Ecco. Ci sono arrivato. E' proprio dalla spiaggia di Pazzona, a Stintino, che parte la storia della teoria di Adelina e Guendalina, anche se in realtà ha origini più lontane.
In effetti la spiaggia di Pazzona, ha consentito quella che, tecnicamente, si potrebbe chiamare, la conferma sperimentale, dopo una prima fase di teorizzazione, e un successivo primo esperimento nelle spiagge di Scivu e di Putzu Idu.

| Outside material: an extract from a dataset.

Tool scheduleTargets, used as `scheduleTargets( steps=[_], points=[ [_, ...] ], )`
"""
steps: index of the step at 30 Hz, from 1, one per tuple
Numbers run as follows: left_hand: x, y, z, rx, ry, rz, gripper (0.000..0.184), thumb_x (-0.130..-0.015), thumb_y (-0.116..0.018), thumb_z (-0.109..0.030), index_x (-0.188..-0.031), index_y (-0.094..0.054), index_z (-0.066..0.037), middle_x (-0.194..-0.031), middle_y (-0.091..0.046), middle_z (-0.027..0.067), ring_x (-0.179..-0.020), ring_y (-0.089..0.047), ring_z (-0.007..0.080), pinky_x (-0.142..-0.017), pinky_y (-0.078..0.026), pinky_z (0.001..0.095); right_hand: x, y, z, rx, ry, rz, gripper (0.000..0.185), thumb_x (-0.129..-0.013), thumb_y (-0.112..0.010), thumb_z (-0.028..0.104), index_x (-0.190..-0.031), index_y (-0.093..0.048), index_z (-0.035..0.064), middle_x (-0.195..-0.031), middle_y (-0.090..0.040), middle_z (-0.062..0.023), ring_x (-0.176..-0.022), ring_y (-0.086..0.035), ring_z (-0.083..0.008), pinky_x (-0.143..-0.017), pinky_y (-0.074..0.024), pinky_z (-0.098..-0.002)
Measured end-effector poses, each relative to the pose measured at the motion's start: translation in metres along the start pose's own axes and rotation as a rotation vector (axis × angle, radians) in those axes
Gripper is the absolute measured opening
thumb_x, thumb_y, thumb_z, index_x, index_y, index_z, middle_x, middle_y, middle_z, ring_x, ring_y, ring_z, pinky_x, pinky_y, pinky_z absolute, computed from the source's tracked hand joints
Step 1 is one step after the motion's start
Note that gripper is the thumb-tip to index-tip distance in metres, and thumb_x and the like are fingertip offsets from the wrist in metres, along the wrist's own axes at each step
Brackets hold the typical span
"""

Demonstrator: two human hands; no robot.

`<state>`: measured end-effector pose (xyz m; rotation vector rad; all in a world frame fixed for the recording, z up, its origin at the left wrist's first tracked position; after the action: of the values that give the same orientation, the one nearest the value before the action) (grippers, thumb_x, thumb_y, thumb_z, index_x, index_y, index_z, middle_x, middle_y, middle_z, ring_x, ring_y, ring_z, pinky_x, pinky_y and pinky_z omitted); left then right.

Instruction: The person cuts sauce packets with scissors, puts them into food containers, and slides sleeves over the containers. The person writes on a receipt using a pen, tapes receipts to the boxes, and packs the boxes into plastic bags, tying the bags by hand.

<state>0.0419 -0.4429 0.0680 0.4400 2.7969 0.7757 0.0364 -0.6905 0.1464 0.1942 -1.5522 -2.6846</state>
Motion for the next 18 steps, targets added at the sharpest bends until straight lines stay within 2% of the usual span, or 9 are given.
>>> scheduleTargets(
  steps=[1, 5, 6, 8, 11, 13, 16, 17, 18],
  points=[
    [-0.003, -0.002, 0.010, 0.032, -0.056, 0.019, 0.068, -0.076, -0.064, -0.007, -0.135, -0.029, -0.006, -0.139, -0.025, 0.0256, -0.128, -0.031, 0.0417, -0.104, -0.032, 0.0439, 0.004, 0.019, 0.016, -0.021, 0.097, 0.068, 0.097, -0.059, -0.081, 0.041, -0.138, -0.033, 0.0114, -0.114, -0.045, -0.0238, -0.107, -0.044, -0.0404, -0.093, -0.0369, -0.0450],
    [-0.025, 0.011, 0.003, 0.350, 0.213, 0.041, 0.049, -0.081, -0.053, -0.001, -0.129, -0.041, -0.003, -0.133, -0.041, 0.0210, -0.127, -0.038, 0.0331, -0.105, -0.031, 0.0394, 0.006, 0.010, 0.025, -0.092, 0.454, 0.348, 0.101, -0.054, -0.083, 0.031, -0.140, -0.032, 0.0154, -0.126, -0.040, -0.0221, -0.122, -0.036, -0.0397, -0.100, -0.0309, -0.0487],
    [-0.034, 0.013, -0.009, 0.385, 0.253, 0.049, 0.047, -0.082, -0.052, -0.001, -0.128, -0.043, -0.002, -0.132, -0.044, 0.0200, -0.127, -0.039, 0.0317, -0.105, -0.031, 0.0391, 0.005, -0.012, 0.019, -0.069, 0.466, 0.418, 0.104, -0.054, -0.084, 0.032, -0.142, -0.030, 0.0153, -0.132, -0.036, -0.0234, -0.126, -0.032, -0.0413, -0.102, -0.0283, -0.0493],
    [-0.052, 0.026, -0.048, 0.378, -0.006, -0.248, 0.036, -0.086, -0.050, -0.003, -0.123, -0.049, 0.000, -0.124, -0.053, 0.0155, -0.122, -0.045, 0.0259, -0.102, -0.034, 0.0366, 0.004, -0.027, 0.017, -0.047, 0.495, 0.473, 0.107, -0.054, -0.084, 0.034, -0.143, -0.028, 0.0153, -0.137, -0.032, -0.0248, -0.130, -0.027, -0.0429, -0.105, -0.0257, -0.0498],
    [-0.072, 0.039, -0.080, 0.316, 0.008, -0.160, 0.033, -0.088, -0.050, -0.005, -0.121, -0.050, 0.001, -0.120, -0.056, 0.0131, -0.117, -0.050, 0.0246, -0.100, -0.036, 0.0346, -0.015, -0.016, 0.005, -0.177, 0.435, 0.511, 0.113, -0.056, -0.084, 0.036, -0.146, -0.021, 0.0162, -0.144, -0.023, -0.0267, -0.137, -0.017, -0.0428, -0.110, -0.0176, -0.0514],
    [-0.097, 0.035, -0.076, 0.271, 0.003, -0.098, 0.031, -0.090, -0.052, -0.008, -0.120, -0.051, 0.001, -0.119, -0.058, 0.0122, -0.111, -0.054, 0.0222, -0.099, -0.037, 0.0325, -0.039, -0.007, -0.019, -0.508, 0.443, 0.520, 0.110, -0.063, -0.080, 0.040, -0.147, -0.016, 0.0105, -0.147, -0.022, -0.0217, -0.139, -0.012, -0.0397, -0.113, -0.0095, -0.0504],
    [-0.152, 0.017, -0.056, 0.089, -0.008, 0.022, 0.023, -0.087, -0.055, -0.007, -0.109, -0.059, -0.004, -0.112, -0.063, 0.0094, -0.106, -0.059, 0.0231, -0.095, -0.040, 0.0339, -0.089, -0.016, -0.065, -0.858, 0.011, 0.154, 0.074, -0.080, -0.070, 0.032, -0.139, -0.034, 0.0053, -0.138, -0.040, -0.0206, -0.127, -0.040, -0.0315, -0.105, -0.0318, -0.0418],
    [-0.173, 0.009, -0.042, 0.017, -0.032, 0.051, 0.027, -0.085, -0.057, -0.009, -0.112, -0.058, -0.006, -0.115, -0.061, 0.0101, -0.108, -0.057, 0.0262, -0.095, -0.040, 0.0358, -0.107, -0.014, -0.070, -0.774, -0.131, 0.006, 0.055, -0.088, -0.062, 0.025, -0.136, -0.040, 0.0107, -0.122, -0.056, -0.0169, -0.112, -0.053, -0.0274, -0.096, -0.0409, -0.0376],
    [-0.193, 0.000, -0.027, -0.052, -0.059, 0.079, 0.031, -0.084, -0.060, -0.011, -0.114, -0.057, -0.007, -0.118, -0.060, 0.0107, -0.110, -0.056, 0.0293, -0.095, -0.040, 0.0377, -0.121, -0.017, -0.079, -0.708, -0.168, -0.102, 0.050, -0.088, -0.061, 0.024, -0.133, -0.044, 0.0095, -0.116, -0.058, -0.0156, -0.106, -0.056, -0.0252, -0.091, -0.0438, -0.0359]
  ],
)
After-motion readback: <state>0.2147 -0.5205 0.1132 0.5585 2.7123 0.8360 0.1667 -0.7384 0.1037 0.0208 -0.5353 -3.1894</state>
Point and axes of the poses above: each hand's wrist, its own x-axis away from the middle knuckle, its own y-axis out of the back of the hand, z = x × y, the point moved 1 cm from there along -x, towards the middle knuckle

Quando deciderete anche voi, che è arrivato il momento di dedicarvi alle scienze sociali, anzichè perdere tempo con la Nintendo-wii, provate a mettervi comodi e seguire, ad esempio in una spiaggia di  ombrelloni, le famigliole in arrivo. Prendete la mira, e individuate le mamme che operano sullo scenario di guerra di un normale arenile estivo. Poi, iniziate l'esperimento. Fateci caso. Ammirate la leggera soavità delle mamme che hanno solo figlie femmine (almeno 2), la loro grazia, il loro sguardo luminoso, dolce, premuroso, pieno di una gioia di vivere e di orgoglio, che non hanno pari. Sono mamme che quando devono richiamare la loro prole (femminile), usano solo vezzeggiativi, un tono di voce carezzevole, suadente: "... Adelinah...! .... Guendalinah...! ... suvviah... venite a bere qualcosah?" (la "h" finale, serve a darvi l'idea, impossibile per iscritto, dell'anelito amoroso che trasmettono nel richiamare le piccole).  A questo punto, vi occorre procedere alla seconda fase dell'esperimento. Individuate le mamme che hanno solo figli maschi (almeno 2). E' difficile descrivere quello che potrete vedere e sentire. Sono mamme provate da un'esperienza che tempra il carattere, che produce una sorta di mutazione genetica, senza interessare il dna. Ho pensato a lungo a come rendere per iscritto quello che a voce è più facile, ma se avete visto  qualche volta dei film, tipo "Platoon" o "Full metal jakets" capirete se vi dico che esse non sono più vere mamme, ma la trasformazione in sergenti dei marines. "U-g-o-o!!!!!....M-a-s-s-i-m-i-l-i-a-n-o-o-o!!!!!" - "fuori dall'acqua!! o vengo io a tirarvi fuori usando le vostre orecchieeeeeee!!!".     Forse non sarete d'accordo.  Devo ammettere che solo una volta ho avuto un dubbio, circa questa mia classificazione. E' stato nella spiaggia di Tancau, dove una mamma, stremata dalla mancanza di disciplina della figlioletta, dovette fare uso dell'ultima risorsa, dell'arma finale.   "Federica!!!  Se non la smetti, ti lego all'ombrellone con la tua treccia e non ti sciolgo fino al tramonto!". Ma era figlia unica.